A judge in Chinese administration is responsible for registration of births, deaths, marriages; land registrations, tax collection, the hearing of civil and criminal cases and punishing criminals. In this Judge Dee books the writer focused on the criminal cases, so that is why the movie version changed the title from 'judge' to 'detective' so the western audience can grasp the meaning easily.
Judge Dee Jen-chieh was a real historical person, lived in the Tang dynasty. He lived from 630 till 700 A.D. Later he became a minister of the Imperial Court. In Detective Dee and the Mystery of the Phantom Flame we could see Dee vs Empress Wu, and this was historically correct. In 692 A.D. Dee was sent to prison, accused of treason. He then petitioned the Empress, who exiled him in P'eng-tse.
In the stories, Judge Dee was helped by Sergeant Hoong Liang, and later also by his three lieutenants Ma Joong, Chiao Tai dan Tao Gan. From the Magistrate of Peng-lai, to Han-yuan, Poo-yang, Lan-fang, Pei-chow, until the capital where he became Lord Chief Justice.
The writer, a Dutch man, took the plots from Chinese mystery stories and illustrated the books himself. He mentioned, however, that the clothes styles were taken from Ming dynasty era.

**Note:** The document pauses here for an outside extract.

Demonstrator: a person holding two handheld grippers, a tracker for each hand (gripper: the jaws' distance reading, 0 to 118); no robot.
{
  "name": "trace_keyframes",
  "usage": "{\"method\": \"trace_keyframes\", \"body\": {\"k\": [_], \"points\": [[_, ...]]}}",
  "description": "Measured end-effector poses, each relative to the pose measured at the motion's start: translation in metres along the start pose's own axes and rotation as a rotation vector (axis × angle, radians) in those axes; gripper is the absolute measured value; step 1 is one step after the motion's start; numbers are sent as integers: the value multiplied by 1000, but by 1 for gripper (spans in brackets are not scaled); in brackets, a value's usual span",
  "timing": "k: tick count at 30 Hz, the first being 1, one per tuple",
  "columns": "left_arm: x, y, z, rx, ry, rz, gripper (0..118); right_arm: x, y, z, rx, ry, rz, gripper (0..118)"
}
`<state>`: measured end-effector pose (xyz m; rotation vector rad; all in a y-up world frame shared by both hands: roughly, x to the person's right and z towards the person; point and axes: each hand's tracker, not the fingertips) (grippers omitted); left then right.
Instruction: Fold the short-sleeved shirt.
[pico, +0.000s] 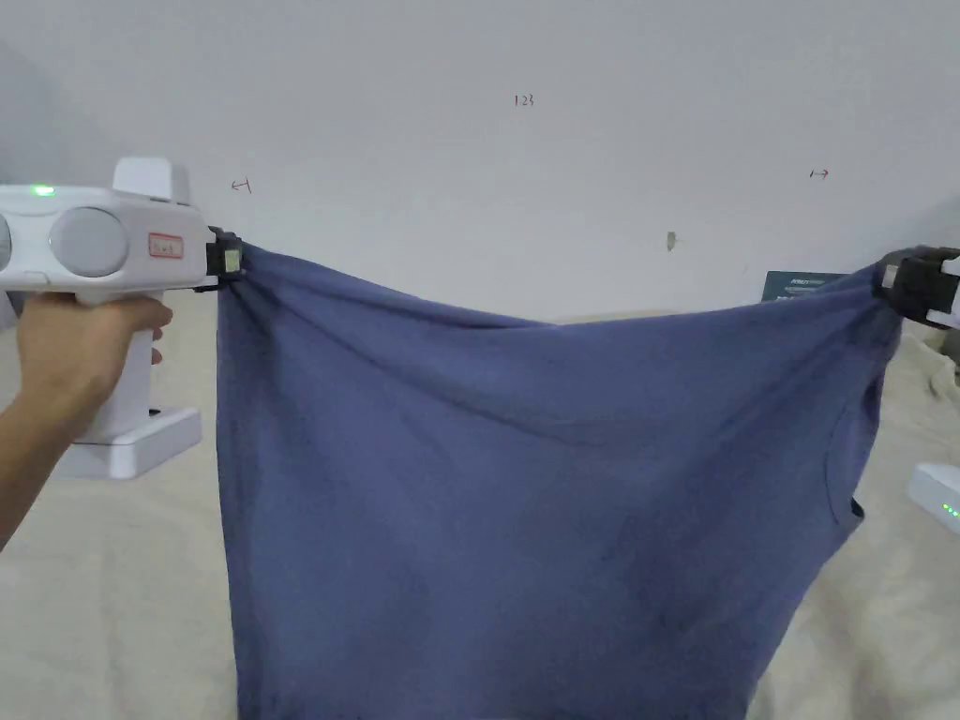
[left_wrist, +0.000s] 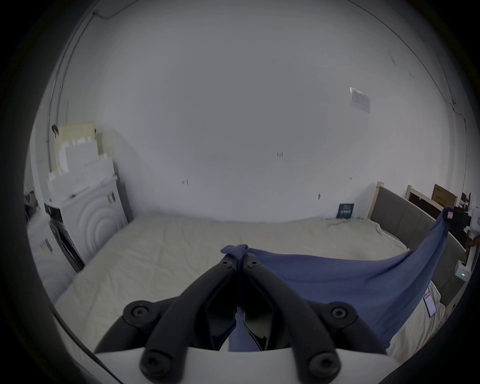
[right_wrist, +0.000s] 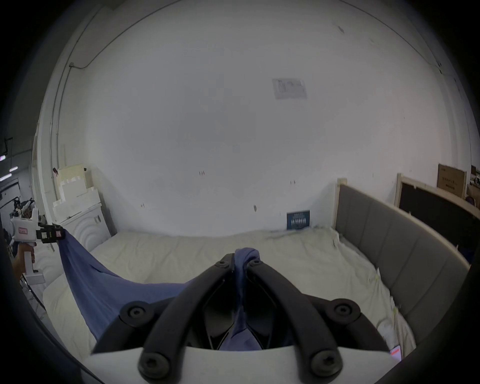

|An illustration from The Chinese Maze Murders by Van Gulik|
It's hard to pick a favourite book from the collection, but I was impressed with the Chinese Nail Murders, where Judge Dee was almost defeated by a woman, when his coroner could not find the sign of a murder. The Chinese Bell Murders was also as captivating, imagine finding a skeleton under a giant bell; and it was a tragic story, too.